In a media briefing, DMW Undersecretary Patricia Yvonne Caunan named the Czech Republic, Austria, Hungary, Finland, Denmark, and Portugal as the countries that have expressed interest in hiring more OFWs.

She said there is a high demand for, among others, Filipino health-care workers, caregivers, household workers, housekeepers, workers in tourism-related jobs, and baristas.

According to Caunan, last year, 2,000 OFWs were employed in the Czech Republic, while 6,000 were deployed in Hungary, and that these countries “… were impressed with the performance of our workers, their mentality, and attitude.”

Lack of job opportunities

She also stated that about 10 percent (or $3.8 billion) of the $37 billion that OFWs remitted to the Philippines last year can be attributed to Europe-based OFWs.

The attraction of Filipinos to jobs in foreign countries is attributable to the lack of job opportunities in the Philippines that pay wages that are sufficient to meet the financial needs of ordinary daily life.

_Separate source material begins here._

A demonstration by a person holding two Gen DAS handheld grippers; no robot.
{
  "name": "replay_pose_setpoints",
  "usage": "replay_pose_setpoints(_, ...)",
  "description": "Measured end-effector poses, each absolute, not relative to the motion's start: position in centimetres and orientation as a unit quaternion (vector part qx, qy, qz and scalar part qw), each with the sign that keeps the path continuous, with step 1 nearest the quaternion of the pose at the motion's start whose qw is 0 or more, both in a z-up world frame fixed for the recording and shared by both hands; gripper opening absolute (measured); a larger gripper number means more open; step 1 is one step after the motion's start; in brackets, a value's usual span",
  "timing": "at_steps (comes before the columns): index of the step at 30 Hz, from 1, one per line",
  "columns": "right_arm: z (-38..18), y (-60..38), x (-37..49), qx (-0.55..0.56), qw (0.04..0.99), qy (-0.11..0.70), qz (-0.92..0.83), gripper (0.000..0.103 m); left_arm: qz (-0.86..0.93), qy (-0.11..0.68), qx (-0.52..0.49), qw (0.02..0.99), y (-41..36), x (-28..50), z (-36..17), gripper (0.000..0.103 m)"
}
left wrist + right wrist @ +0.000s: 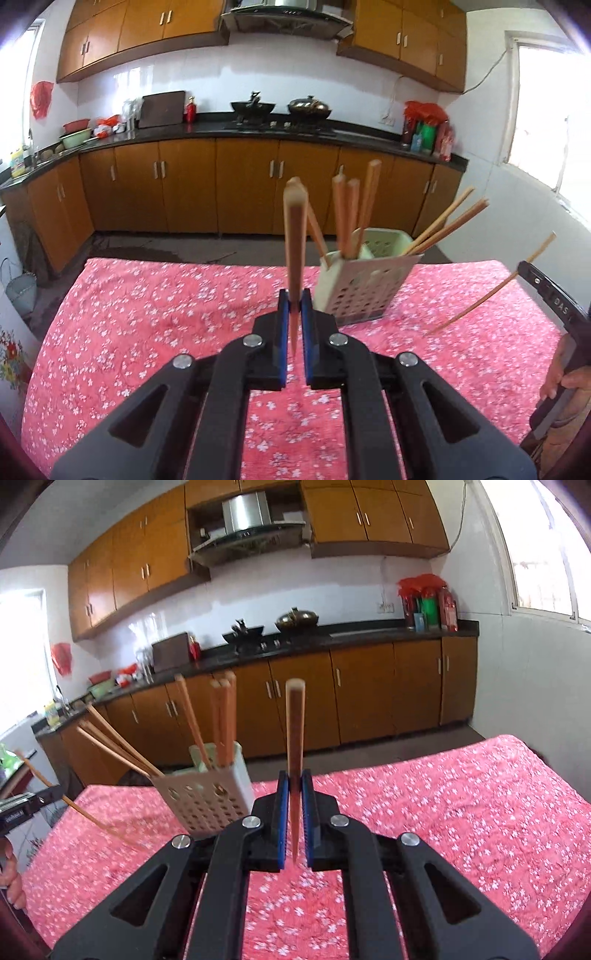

What was initially designed as a temporary measure to shore up the country’s low foreign reserves in the late ’70s, the deployment of OFWs to different parts of the world has become an indispensable element of the national economy.

The significance of the OFWs’ remittances is reflected in the way their shortfall or upsurge tends to influence the exchange rate between the Philippine peso and foreign currencies, in particular, the United States dollar.

Badge of honor

But those inflows had come with a heavy social price in terms of dysfunctional families, juvenile delinquency, and drug addiction by young Filipinos who were deprived of parental supervision by the absent father or mother.

When viewed with rose-colored lenses, the demand for OFWs by countries that have not been known before as interested in employing them may be looked at as a “badge of honor.”

It is a recognition of the efficiency and industriousness of Filipino workers that some countries find lacking from their people due to demographic or cultural reasons.

In addition, the proficiency in English of most OFWs gives them an edge over other foreign workers who do not have that skill as it helps hurdle communication problem with the citizens of those countries.

Besides, engaging the services of OFWs who are already proficient in their fields of work saves them from incurring training costs and, most importantly, on wages that are often less than what are paid to their citizen counterpart.

Badge of shame

In the same token, however, the attraction and interest of OFWs in seeking employment in other countries may be described as a “badge of shame” because it shows the inability or failure of the Philippine government to provide sufficient decent jobs to its citizens.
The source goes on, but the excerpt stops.